You, the Living | Reviewed by Roger Ebert
August 19, 2009In a sad world and a sad city, sad people lead sad lives and complain that they hate their jobs and nobody understands them. The result is in some ways a comedy with a twist of the knife, and in other ways, a film like nobody else has ever made — except for its director, Roy Andersson of Sweden.
Andersson’s “You, the Living” is hypnotic. Drab, weary people slog through another depressing day in a world without any bright colors. A bitter alcoholic woman sits on a park bench hatefully insulting a fat, meek man, screams that she will never see him again, finds out there’s veal roast for dinner, and says she may drop by later. A tuba player complains that the bank has lost 34 percent of his retirement fund. He says this while a naked Brunnehilde with a Viking helmet has loud sex with him. A carpet salesman loses a sale because someone sold the end off a 10-foot runner.
So it goes. There are 50 vignettes in this film, almost all shot with a static camera, in medium and long shots. Sometimes the characters look directly at us and complain. A psychiatrist says he has spent 27 years trying to help mean and selfish people be happy and asks, what’s the point? A girl imagines her marriage with the rock guitarist she has a crush on. The tuba player is hated by his wife and his downstairs neighbor. A bass drum player is also unpopular when he rehearses.

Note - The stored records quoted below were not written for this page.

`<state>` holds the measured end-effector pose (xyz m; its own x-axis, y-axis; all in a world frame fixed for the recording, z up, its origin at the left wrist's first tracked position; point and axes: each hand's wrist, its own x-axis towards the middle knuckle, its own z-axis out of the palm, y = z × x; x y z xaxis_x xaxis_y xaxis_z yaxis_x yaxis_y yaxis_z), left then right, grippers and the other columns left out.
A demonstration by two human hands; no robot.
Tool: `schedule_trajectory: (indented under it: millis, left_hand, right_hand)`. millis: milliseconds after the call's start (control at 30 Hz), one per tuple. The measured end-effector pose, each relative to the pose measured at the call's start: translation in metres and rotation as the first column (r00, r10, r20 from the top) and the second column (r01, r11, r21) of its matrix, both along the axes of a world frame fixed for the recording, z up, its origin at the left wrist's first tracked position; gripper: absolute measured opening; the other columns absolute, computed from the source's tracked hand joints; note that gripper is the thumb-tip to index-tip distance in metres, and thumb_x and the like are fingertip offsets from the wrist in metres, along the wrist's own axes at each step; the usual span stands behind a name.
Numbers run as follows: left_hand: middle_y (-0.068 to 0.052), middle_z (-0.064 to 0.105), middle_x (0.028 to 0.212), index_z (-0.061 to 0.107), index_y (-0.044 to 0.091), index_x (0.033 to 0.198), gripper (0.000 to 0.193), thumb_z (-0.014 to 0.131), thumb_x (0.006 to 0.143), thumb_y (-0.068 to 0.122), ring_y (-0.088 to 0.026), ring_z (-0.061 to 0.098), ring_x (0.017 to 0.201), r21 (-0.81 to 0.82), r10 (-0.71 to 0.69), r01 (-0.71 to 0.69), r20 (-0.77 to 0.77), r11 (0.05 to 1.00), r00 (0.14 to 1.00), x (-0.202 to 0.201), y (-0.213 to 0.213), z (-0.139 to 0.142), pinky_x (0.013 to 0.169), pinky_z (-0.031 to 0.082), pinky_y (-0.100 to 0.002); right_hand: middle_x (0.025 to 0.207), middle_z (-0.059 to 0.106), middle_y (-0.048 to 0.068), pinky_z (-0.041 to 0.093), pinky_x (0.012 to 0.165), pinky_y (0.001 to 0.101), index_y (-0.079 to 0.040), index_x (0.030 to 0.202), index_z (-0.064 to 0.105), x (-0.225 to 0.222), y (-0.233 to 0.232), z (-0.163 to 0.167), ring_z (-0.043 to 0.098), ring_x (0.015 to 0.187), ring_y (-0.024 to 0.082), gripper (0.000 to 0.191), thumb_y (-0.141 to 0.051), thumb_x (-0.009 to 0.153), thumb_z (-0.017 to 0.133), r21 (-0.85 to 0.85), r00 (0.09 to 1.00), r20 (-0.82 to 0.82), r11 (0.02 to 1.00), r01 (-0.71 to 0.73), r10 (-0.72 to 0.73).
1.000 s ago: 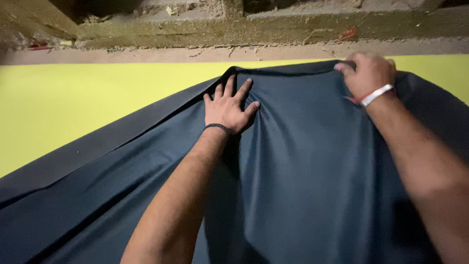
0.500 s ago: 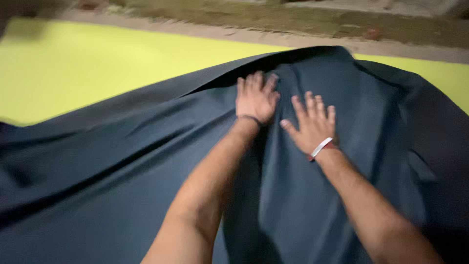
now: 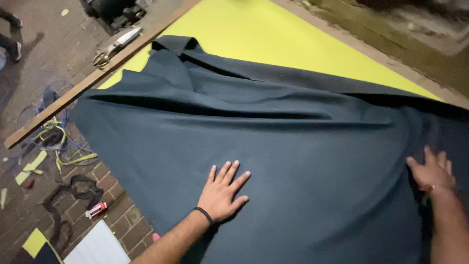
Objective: The person lifts a large dark fabric sheet and spreads it over a yellow foam sheet on a work table, pulling the edges to align it and smoothing the surface with both hands. They then pick up a spray gun and hose, open a can of spray adhesive, and handle the gun and can while standing by a wooden frame on the floor.
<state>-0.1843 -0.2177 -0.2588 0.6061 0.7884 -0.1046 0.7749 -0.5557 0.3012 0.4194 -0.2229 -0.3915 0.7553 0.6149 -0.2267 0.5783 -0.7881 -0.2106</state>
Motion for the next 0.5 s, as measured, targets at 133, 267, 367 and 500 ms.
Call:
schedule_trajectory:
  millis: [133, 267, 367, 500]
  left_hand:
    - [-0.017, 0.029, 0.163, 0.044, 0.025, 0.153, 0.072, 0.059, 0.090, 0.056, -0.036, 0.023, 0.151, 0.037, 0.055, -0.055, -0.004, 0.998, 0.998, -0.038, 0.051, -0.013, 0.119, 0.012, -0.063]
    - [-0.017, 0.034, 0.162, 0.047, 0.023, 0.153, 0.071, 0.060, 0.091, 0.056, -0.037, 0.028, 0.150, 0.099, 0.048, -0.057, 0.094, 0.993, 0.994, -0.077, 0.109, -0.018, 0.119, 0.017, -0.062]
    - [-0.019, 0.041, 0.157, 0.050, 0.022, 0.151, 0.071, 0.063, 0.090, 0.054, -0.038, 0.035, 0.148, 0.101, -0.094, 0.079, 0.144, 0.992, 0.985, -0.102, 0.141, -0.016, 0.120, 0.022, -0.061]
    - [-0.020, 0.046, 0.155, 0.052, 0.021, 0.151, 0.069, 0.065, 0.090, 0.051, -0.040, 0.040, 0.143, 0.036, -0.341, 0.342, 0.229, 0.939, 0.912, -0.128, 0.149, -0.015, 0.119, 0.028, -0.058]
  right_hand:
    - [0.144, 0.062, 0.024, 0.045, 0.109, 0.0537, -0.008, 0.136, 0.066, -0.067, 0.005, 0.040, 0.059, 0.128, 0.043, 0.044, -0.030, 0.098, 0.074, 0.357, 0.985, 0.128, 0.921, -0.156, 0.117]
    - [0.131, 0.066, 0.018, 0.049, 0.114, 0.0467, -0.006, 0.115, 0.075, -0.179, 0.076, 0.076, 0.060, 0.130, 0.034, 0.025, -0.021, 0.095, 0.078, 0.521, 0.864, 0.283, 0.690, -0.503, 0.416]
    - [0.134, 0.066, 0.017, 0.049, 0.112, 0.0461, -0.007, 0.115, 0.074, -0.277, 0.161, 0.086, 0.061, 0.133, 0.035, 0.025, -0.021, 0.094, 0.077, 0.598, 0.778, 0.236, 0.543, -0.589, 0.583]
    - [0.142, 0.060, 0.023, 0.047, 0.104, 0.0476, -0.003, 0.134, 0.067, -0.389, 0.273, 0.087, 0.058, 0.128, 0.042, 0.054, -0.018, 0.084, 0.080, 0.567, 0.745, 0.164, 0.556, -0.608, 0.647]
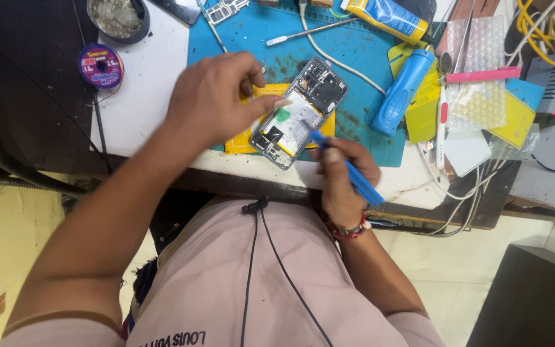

This is the kind of comedy where you don’t laugh aloud, I think, although I’ve not seen it with an audience. You laugh to yourself, silently, although you’re never quite sure why. Andersson choreographs the movements of actors who enter and leave rooms, call off-screen or interact with other people we see in other rooms beyond them. He films in bedrooms, living rooms, kitchens, a bar, restaurants, offices, a courtyard, a barbershop and a bus stop in the rain.
Or it looks like he does. I learn that every space in this movie was constructed on a set. It took three years to shoot, was financed from six countries and 18 sources, and used mostly plain-looking non-actors. It is meticulous, perfectionist, in its detail. Andersson’s tone has been compared to Jacques Tati’s, and certainly they’re similar in constructing large, realistic sets that allow them to control every detail of the decor, sound and lighting.
There’s joy in watching a movie like “You, the Living.” It is flawless in what it does, and we have no idea what that is. It’s in sympathy with its characters. It shares their sorrow, and yet is amused that each thinks his suffering is unique. The alcoholic woman who complains over and over that no one understands her is all too understandable. She calls her mother a sadist for serving non-alcoholic beer with dinner: “What’s the point of living if you can’t get drunk?”
Several elaborate set pieces are masterful. One involves long banquet tables lined with joyous people in eveningwear who enact a peculiar, traditional ritual involving them standing on their chairs. Another involves a man who proposes to yank a tablecloth out from under all the dishes on a table. And then there’s the scene of the young woman imagining her honeymoon with the rock guitarist. This one I won’t say a word about: You have to watch it as it plays. Keep in mind that the film was all shot on soundstages. I believe the publicity blurb that states 26,200 screws were used in this production.
Roy Andersson, now 66, has been one of Europe’s most successful directors of TV commercials, but has made only four features in 30 years. I showed his “Songs from the Second Floor,” winner of the Jury Prize at Cannes 2000, at my Ebertfest. I can only imagine what he must be like. After the failure of his second film, he waited 25 years to make the third one. We invited him to Ebertfest, and he sent two of his actors — one who never spoke in the movie and never spoke onstage, either.
“You, the Living,” is a title that perhaps refers to his characters: Them, the Dead. Yet this isn’t a depressing film. His characters are angry and bitter, but stoic and resigned, and the musicians (there are also a banjo player and a cornetist) seem happy enough as they play Dixieland. In their world, it never seems to get very dark out, but in the bar, it’s always closing time.